1. 17
  1.  

    1. 14

      They are absolutely compilers. :-P

      But that’s ok, compilers are databases too.

      1. 3

        Yikes, a wild nerdsnipe attacks!

        Most compilers are batch programs, which is rather different from the kind of SQL OLTP or OLAP systems we think of as databases.

        But then I think back to the early decades of computing and realise that most database programming back then was batch processing: the database was stored on a stack of cards or a mag tape that was mounted by an operator who had to carry it across the room from the library to the tape drive before the job could run. Fun fact! Perl was designed to do the same kind of things as COBOL - talking to databases, producing reports, running as a daily batch cron job, etc. I suppose from that point of view, libraries and archives (.a files) are specialized database files.

        There’s a funny episode in the history of Ada. Its traditional (1980s) compilation model was to keep its library of compiled module interfaces in something a lot more like a database than trad unix compilers. Then along comes gnat and applies the trad unix model to ada, and finds that it’s cheaper to extract the module interface from the source than from a library database. https://dl.acm.org/doi/abs/10.1145/197694.197708 I do not know if the designers of C++ modules avoided ada’s mistake.

        Anyway, compiler-as-database is much more true in a modern sense for query-oriented compilers like Roslyn and tsc and LSP language servers in general.

        And (recalling the recent discussion about the boundary between compilers and interpreters) in dynamic languages it’s often the case that the compiler is updating a database (hash table) of global bindings.

        1. 2

          And (recalling the recent discussion about the boundary between compilers and interpreters) in dynamic languages it’s often the case that the compiler is updating a database (hash table) of global bindings.

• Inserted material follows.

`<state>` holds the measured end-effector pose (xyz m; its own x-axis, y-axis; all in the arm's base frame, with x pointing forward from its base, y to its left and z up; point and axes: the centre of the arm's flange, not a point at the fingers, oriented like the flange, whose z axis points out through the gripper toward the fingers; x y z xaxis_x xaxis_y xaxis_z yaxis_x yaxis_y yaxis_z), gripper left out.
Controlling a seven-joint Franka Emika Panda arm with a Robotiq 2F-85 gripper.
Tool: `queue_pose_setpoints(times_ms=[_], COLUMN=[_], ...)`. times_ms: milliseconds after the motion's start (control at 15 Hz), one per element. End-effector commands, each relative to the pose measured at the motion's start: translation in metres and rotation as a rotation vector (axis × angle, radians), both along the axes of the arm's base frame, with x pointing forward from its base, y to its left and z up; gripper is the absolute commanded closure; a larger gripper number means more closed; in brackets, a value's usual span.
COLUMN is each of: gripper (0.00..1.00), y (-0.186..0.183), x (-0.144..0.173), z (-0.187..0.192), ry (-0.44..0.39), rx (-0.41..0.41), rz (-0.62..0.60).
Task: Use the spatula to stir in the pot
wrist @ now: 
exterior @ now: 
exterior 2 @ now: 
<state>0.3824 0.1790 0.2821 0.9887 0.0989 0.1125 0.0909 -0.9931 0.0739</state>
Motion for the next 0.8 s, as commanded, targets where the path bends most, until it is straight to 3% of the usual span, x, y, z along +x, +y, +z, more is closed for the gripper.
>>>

          It’s also often the case that they’re JIT compilers, whose databases are a lot more complex than just a hash table of global bindings.

          Also, they can be seen as similar to database query planners, in the sense that they use stats to decide how to execute code. (Profile-guided batch compilers do that too!)

      2. 3

        This is very unhelpful

        1. 6

          But it is funny and there’s some truth in it.

        2. 3

          Sorry.

    2. 11

      Maybe I am way too deep in legacy/bespoke code, but the vast majority of the SQL I deal with (and have for many years) was absolutely written by humans.

      1. 5

        I found that line a bit dubious myself. I’m sure the amount of SQL being churned out by popular ORMs is absolutely huge and probably growing much more quickly than the amount of human-written SQL, but to assert that the human-written SQL is “vanishingly” small seems like a stretch.

    3. 11

      First of all, SQL, from the get-go, doesn’t have a notion of the execution order of things.

      Like Haskell! Or Prolog!

      A vanishingly small amount of SQL is written by humans.

      Like Postscript!

      1. 1

        Haskell

        Why not? Apart from IO, there are guards, that depend on ordering. The compiler can’t in general check if guards overlap.

        ghci> :{
        ghci| f | True == True = 42
        ghci|   | False == False = 43
        ghci| :}
        ghci> 
        ghci> f
        42
        

        If this is not execution order, what would you call it?

        1. 2

          Well, the point of my comment is that SQL isn’t as special a language as the author seemed to think. In that sense, a couple exceptions don’t invalidate my point. I bet there are a couple places in SQL where subexpressions are guaranteed to be executed in some order too.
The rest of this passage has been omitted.